### Records supplied
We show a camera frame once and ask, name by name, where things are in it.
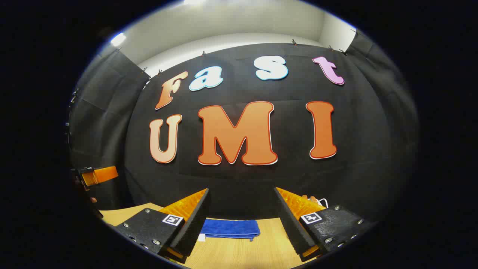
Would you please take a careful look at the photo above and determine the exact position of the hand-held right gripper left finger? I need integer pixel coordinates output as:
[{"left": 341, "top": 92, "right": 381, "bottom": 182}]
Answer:
[{"left": 112, "top": 188, "right": 210, "bottom": 265}]

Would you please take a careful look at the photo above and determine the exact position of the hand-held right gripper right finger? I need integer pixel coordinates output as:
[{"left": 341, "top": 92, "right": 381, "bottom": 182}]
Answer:
[{"left": 274, "top": 187, "right": 376, "bottom": 263}]

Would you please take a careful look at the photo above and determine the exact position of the blue folded towel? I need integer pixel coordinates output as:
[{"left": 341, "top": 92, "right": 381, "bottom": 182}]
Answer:
[{"left": 200, "top": 219, "right": 261, "bottom": 241}]

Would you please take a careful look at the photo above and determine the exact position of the black backdrop cloth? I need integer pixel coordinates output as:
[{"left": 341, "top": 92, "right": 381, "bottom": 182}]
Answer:
[{"left": 69, "top": 30, "right": 420, "bottom": 225}]

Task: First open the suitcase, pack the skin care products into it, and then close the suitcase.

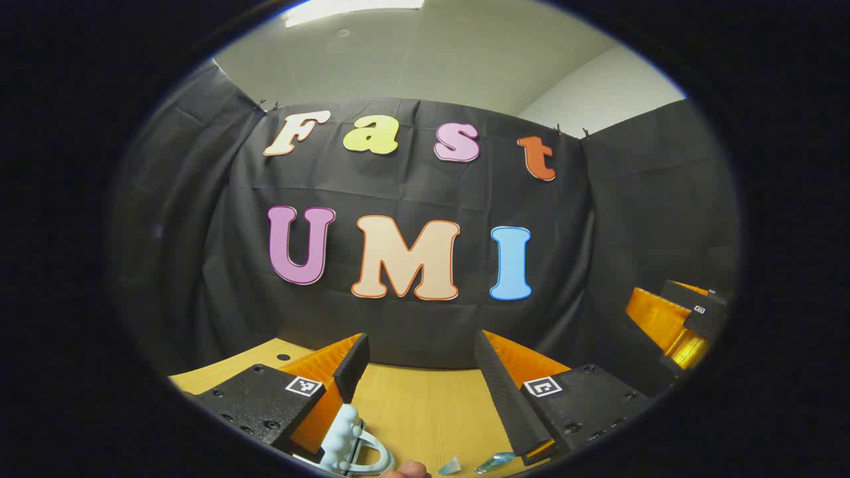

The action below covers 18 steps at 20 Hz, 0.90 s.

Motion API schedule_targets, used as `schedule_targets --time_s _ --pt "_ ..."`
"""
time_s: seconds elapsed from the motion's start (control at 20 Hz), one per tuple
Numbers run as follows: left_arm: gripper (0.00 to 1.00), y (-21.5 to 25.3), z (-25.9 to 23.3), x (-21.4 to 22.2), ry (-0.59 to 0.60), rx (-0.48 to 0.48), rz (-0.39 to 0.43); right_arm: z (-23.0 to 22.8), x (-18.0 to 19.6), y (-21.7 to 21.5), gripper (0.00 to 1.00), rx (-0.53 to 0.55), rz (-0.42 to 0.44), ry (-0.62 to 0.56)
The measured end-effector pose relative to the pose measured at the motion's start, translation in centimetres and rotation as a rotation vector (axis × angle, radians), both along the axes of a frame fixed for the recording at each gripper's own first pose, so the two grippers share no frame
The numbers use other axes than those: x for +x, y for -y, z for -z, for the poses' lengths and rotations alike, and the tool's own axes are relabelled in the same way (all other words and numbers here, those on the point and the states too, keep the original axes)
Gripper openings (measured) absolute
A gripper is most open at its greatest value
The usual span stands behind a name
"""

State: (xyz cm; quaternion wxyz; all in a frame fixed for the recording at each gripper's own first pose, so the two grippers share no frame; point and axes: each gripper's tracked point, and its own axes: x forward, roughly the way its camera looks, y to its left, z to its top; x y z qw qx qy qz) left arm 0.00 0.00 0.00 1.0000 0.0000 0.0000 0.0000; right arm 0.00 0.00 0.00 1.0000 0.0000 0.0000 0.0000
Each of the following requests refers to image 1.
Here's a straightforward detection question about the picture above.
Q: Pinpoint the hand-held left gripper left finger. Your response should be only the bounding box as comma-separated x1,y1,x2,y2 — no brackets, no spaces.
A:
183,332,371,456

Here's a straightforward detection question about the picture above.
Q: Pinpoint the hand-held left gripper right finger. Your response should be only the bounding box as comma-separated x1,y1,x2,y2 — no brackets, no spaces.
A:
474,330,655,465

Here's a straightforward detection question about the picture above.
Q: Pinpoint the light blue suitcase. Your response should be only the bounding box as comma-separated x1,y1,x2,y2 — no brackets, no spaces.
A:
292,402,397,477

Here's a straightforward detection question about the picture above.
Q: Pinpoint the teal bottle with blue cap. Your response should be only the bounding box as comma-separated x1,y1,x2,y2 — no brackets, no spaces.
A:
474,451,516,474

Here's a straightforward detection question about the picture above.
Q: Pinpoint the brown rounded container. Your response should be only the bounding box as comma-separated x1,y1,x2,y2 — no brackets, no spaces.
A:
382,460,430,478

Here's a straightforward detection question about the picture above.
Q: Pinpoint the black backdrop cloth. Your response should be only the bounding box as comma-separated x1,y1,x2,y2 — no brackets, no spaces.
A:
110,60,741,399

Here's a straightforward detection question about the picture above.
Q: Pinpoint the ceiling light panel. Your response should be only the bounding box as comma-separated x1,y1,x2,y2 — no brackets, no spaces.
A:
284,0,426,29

### Work instruction
Copy out the records exactly; the pictures stay behind.

### Task answer
We show a camera frame once and ask, name by name, where things are in it.
Would you please take a careful look at the photo above and determine the exact position of the hand-held right gripper left finger? I need integer pixel coordinates output as:
[{"left": 341, "top": 92, "right": 381, "bottom": 182}]
Answer:
[{"left": 112, "top": 188, "right": 210, "bottom": 265}]

Would you please take a careful look at the photo above and determine the exact position of the hand-held right gripper right finger? I need integer pixel coordinates output as:
[{"left": 341, "top": 92, "right": 381, "bottom": 182}]
Answer:
[{"left": 274, "top": 187, "right": 376, "bottom": 263}]

Would you please take a careful look at the photo above and determine the exact position of the blue folded towel? I need integer pixel coordinates output as:
[{"left": 341, "top": 92, "right": 381, "bottom": 182}]
Answer:
[{"left": 200, "top": 219, "right": 261, "bottom": 241}]

Would you please take a careful look at the photo above and determine the exact position of the black backdrop cloth? I need integer pixel coordinates output as:
[{"left": 341, "top": 92, "right": 381, "bottom": 182}]
Answer:
[{"left": 69, "top": 30, "right": 420, "bottom": 225}]

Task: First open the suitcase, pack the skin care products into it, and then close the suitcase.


The action below covers 18 steps at 20 Hz, 0.90 s.

Motion API schedule_targets, used as `schedule_targets --time_s _ --pt "_ ..."`
"""
time_s: seconds elapsed from the motion's start (control at 20 Hz), one per tuple
Numbers run as follows: left_arm: gripper (0.00 to 1.00), y (-21.5 to 25.3), z (-25.9 to 23.3), x (-21.4 to 22.2), ry (-0.59 to 0.60), rx (-0.48 to 0.48), rz (-0.39 to 0.43); right_arm: z (-23.0 to 22.8), x (-18.0 to 19.6), y (-21.7 to 21.5), gripper (0.00 to 1.00), rx (-0.53 to 0.55), rz (-0.42 to 0.44), ry (-0.62 to 0.56)
The measured end-effector pose relative to the pose measured at the motion's start, translation in centimetres and rotation as a rotation vector (axis × angle, radians), both along the axes of a frame fixed for the recording at each gripper's own first pose, so the two grippers share no frame
The numbers use other axes than those: x for +x, y for -y, z for -z, for the poses' lengths and rotations alike, and the tool's own axes are relabelled in the same way (all other words and numbers here, those on the point and the states too, keep the original axes)
Gripper openings (measured) absolute
A gripper is most open at its greatest value
The usual span stands behind a name
"""

State: (xyz cm; quaternion wxyz; all in a frame fixed for the recording at each gripper's own first pose, so the two grippers share no frame; point and axes: each gripper's tracked point, and its own axes: x forward, roughly the way its camera looks, y to its left, z to its top; x y z qw qx qy qz) left arm 0.00 0.00 0.00 1.0000 0.0000 0.0000 0.0000; right arm 0.00 0.00 0.00 1.0000 0.0000 0.0000 0.0000
Each of the following requests refers to image 1.
Here's a straightforward detection question about the picture above.
Q: Pinpoint the hand-held left gripper left finger. Your response should be only the bounding box as comma-separated x1,y1,x2,y2 — no brackets, no spaces.
A:
183,332,371,456

Here's a straightforward detection question about the picture above.
Q: Pinpoint the hand-held left gripper right finger. Your response should be only the bounding box as comma-separated x1,y1,x2,y2 — no brackets, no spaces.
A:
474,330,655,465

Here's a straightforward detection question about the picture above.
Q: Pinpoint the light blue suitcase. Your response should be only the bounding box as comma-separated x1,y1,x2,y2 — no brackets, no spaces.
A:
292,402,397,477

Here's a straightforward detection question about the picture above.
Q: Pinpoint the teal bottle with blue cap. Your response should be only the bounding box as comma-separated x1,y1,x2,y2 — no brackets, no spaces.
A:
474,451,516,474

Here's a straightforward detection question about the picture above.
Q: Pinpoint the brown rounded container. Your response should be only the bounding box as comma-separated x1,y1,x2,y2 — no brackets, no spaces.
A:
382,460,430,478

Here's a straightforward detection question about the picture above.
Q: Pinpoint the black backdrop cloth. Your response should be only the bounding box as comma-separated x1,y1,x2,y2 — no brackets, no spaces.
A:
110,60,741,399

Here's a straightforward detection question about the picture above.
Q: Pinpoint the ceiling light panel. Your response should be only the bounding box as comma-separated x1,y1,x2,y2 — no brackets, no spaces.
A:
284,0,426,29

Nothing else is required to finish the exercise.